Advisory/manual: live Stripe is the last lane. Use it for final host-app confidence before shipping your app, after the Fake gate and any Stripe test-mode parity checks. It is advisory/manual before shipping your app, not a required Accrue release blocker.

Manual fallback

If Release Please dry-run cannot produce a combined release PR when you need one, use the manual fallback only after creating and reviewing a manual release PR that sets both package versions and both package changelogs consistently.

Use .github/workflows/publish-hex.yml only as a manual fallback or recovery path:

  • package: choose accrue or accrue_admin
  • tag: reviewed tag or commit ref to publish from
  • release_version: expected version at that ref

Manual fallback order:

  1. Publish accrue.
  2. Confirm Hex availability.
  3. Publish accrue_admin.

Each recovery run checks out the explicit ref, verifies the package @version, runs mix hex.publish --dry-run, then runs mix hex.publish --yes. The recovery workflow never references steps.release.outputs[...].

Partial Hex publish recovery

When the dual publish is not one atomic transaction, prefer the smallest corrective step first:

  • Retry accrue_admin for the same version if core accrue at V is already correct on Hex — token, metadata, or transient CI issues often clear on a focused re-run.
  • mix hex.publish --revert only for a clear mistake on accrue and only inside Hex’s short post-publish window; see Hex immutability / retire FAQ.
  • Otherwise use mix hex.retire on the bad release and ship a new paired version forward (new combined release PR), with changelog honesty about what not to use.
  • If accrue at V should not be consumed without admin V, document the partial state and follow the retire / forward-fix path rather than leaving a silent half-pair.

See https://hex.pm/docs/faq for revert windows, retirement, and registry semantics.

Appendix: Same-day 1.0.0 bootstrap (exceptional)

Use this section only when you are intentionally coordinating a first public 1.0.0 (or an equivalent historic bootstrap) for both packages in one tightly managed window.
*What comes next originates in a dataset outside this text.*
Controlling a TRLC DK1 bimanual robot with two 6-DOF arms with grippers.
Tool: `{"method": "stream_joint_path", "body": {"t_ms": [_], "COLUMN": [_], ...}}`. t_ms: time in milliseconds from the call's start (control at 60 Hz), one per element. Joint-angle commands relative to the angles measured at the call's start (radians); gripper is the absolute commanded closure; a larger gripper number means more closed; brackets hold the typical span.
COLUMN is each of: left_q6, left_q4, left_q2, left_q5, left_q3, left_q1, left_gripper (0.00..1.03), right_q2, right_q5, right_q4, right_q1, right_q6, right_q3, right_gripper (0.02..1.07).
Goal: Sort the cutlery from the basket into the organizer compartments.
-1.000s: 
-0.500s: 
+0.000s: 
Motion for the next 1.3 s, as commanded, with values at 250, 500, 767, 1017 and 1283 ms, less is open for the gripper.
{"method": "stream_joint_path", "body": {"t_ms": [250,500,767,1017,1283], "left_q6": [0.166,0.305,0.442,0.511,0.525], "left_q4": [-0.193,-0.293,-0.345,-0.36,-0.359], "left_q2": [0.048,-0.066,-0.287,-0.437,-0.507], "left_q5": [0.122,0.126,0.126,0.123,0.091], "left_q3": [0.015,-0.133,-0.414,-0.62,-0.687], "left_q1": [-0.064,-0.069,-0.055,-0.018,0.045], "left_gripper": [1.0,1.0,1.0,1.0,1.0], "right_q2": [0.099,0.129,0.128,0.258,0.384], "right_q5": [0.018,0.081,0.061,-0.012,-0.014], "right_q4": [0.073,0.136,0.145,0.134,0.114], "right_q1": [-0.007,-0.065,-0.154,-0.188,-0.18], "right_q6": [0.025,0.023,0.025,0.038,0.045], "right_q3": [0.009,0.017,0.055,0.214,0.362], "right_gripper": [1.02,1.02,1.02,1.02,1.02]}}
  1. Confirm CI is green on main, especially the release-gate workflow and the required deterministic gate for both packages.
  2. Trigger or merge the combined Release Please PR that explicitly carries Release-As: 1.0.0 for both package paths when needed. The first bootstrap should use Conventional Commits plus the Release-As: 1.0.0 trailer for both accrue and accrue_admin.
  3. Review the release PR diff and confirm each package shows @version "1.0.0" in its mix.exs and the package-local changelog updates in accrue/CHANGELOG.md and accrue_admin/CHANGELOG.md.
  4. Merge the reviewed release PR manually, or after checklist sign-off run Actions → Release PR automation → Run workflow and enter the PR number so auto-merge queues only via workflow_dispatch (not on PR open/sync). Then let .github/workflows/release-please.yml publish accrue. You can use scripts/ci/gh_merge_release_pr.sh to discover the Release Please PR number before dispatching.
  5. Confirm Hex package availability for accrue before proceeding.
  6. Let .github/workflows/release-please.yml publish accrue_admin with ACCRUE_ADMIN_HEX_RELEASE=1.
  7. Verify HexDocs for both packages and confirm llms.txt is present in generated docs output.
  8. Verify repo health files, package changelogs, and GitHub release notes for both tags.